#### WORK INSTRUCTION:
Repeat the listing below in full and exactly. Pictures are to be omitted.

#### DATA TO PROCESS:
******************************
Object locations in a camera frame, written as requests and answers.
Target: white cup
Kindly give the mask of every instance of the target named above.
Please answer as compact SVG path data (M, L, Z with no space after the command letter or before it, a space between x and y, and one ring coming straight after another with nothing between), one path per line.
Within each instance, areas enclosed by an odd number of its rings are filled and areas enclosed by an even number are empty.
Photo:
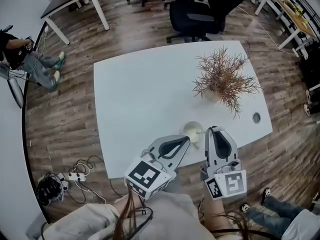
M187 122L180 131L182 135L186 135L190 138L190 142L198 150L200 148L199 142L202 138L202 132L204 131L202 125L196 121Z

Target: jeans
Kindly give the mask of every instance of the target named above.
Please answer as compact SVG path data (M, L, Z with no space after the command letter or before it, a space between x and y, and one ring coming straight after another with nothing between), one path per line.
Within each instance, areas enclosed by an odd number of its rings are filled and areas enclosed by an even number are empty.
M39 56L38 53L33 51L27 53L24 58L24 64L19 66L18 70L23 70L30 75L43 87L53 91L57 87L56 79L50 71L52 67L60 61L59 57Z
M266 197L263 206L276 212L280 217L270 216L255 208L250 208L245 215L248 219L269 230L277 238L282 237L291 222L303 210L301 207L294 206L288 202L281 202L273 196Z

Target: hair
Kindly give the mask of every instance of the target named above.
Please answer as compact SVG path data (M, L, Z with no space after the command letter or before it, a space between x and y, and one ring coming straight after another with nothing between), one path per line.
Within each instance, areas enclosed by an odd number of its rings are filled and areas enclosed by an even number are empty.
M137 229L136 210L137 209L134 205L133 192L130 185L128 185L128 200L124 206L122 213L116 220L113 233L108 235L104 240L129 240L130 236L132 236L132 233ZM238 229L215 230L211 231L211 233L218 234L227 232L240 232L243 240L249 240L250 234L258 234L269 239L277 239L276 237L268 233L250 230L246 218L239 212L235 212L235 214L238 216L232 216L228 214L217 214L216 216L226 217L229 220L232 220L237 225ZM129 219L129 227L127 230L125 230L123 227L125 219Z

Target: sneaker
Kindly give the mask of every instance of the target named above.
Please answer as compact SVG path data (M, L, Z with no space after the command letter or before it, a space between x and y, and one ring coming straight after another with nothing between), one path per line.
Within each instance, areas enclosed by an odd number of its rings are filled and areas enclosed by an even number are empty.
M312 102L311 102L311 96L310 96L309 90L306 90L306 91L305 91L305 94L306 94L307 102L308 102L308 104L310 105Z
M59 57L59 59L60 59L59 62L53 66L53 68L54 68L55 70L59 70L59 69L61 68L62 62L63 62L63 61L65 60L65 58L66 58L65 52L64 52L64 51L60 52L60 54L58 55L58 57Z
M57 83L59 83L60 78L61 78L61 74L60 74L60 72L59 72L58 70L57 70L57 71L55 71L55 73L54 73L53 77L54 77L54 79L55 79L55 83L56 83L56 84L57 84Z
M303 108L304 108L304 112L306 113L306 115L309 117L311 114L310 114L310 108L308 107L307 104L304 104L303 105Z
M265 200L267 197L270 197L271 195L271 191L270 191L270 188L265 188L262 192L262 201L261 201L261 205L263 206L264 203L265 203Z
M246 213L248 210L250 209L250 205L247 203L244 203L243 205L241 205L240 210L243 213Z
M87 5L87 4L89 4L89 3L90 3L90 1L89 1L89 0L82 0L82 2L83 2L85 5Z

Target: black strap
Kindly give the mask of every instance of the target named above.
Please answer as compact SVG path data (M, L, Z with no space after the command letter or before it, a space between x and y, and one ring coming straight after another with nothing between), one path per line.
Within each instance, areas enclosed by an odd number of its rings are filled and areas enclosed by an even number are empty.
M229 232L241 232L240 229L234 229L234 228L228 228L228 229L219 229L219 230L214 230L210 231L211 233L229 233ZM251 234L256 234L265 238L269 238L272 240L281 240L278 237L275 237L273 234L267 233L267 232L262 232L258 230L248 230L249 233Z
******************************
#### RESULT FOR THIS EXERCISE:
Object locations in a camera frame, written as requests and answers.
Target: white cup
Kindly give the mask of every instance of the target named above.
Please answer as compact SVG path data (M, L, Z with no space after the command letter or before it, a space between x and y, and one ring coming straight after another with nothing between), one path per line.
Within each instance, areas enclosed by an odd number of its rings are filled and areas enclosed by an even number are empty.
Photo:
M187 122L180 131L182 135L186 135L190 138L190 142L198 150L200 148L199 142L202 138L202 132L204 131L202 125L196 121Z

Target: jeans
Kindly give the mask of every instance of the target named above.
Please answer as compact SVG path data (M, L, Z with no space after the command letter or before it, a space between x and y, and one ring coming straight after another with nothing between), one path per line.
Within each instance, areas enclosed by an odd number of its rings are filled and areas enclosed by an even number are empty.
M39 56L38 53L33 51L27 53L24 58L24 64L19 66L18 70L23 70L30 75L43 87L53 91L57 87L56 79L50 71L52 67L60 61L59 57Z
M266 197L263 206L276 212L280 217L270 216L255 208L250 208L245 215L248 219L269 230L277 238L282 237L291 222L303 210L301 207L294 206L288 202L281 202L273 196Z

Target: hair
Kindly give the mask of every instance of the target named above.
Please answer as compact SVG path data (M, L, Z with no space after the command letter or before it, a space between x and y, and one ring coming straight after another with nothing between), one path per line.
Within each instance, areas enclosed by an odd number of its rings are filled and areas enclosed by an even number are empty.
M137 229L136 210L137 209L134 205L133 192L130 185L128 185L128 200L124 206L122 213L116 220L113 233L108 235L104 240L129 240L130 236L132 236L132 233ZM238 229L215 230L211 231L211 233L218 234L227 232L240 232L243 240L249 240L250 234L258 234L269 239L277 239L276 237L268 233L250 230L246 218L239 212L235 212L235 214L238 216L232 216L228 214L217 214L216 216L226 217L229 220L232 220L237 225ZM129 219L129 227L127 230L125 230L123 227L125 219Z

Target: sneaker
Kindly give the mask of every instance of the target named above.
Please answer as compact SVG path data (M, L, Z with no space after the command letter or before it, a space between x and y, and one ring coming straight after another with nothing between), one path per line.
Within each instance, areas enclosed by an odd number of its rings are filled and areas enclosed by an even number are empty.
M312 102L311 102L311 96L310 96L309 90L306 90L306 91L305 91L305 94L306 94L307 102L308 102L308 104L310 105Z
M59 57L59 59L60 59L59 62L53 66L53 68L54 68L55 70L59 70L59 69L61 68L62 62L63 62L63 61L65 60L65 58L66 58L65 52L64 52L64 51L60 52L60 54L58 55L58 57Z
M57 83L59 83L60 78L61 78L61 74L60 74L60 72L59 72L58 70L57 70L57 71L55 71L55 73L54 73L53 77L54 77L54 79L55 79L55 83L56 83L56 84L57 84Z
M303 108L304 108L304 112L306 113L306 115L309 117L311 114L310 114L310 108L308 107L307 104L304 104L303 105Z
M265 200L267 197L270 197L271 195L271 191L270 191L270 188L265 188L262 192L262 201L261 201L261 205L263 206L264 203L265 203Z
M246 213L248 210L250 209L250 205L247 203L244 203L243 205L241 205L240 210L243 213Z
M87 5L87 4L89 4L89 3L90 3L90 1L89 1L89 0L82 0L82 2L83 2L85 5Z

Target: black strap
Kindly give the mask of every instance of the target named above.
Please answer as compact SVG path data (M, L, Z with no space after the command letter or before it, a space between x and y, and one ring coming straight after another with nothing between), one path per line.
Within each instance, areas enclosed by an odd number of its rings are filled and areas enclosed by an even number are empty.
M229 232L241 232L240 229L234 229L234 228L228 228L228 229L219 229L219 230L214 230L210 231L211 233L229 233ZM251 234L256 234L265 238L269 238L272 240L281 240L278 237L275 237L273 234L267 233L267 232L262 232L258 230L248 230L249 233Z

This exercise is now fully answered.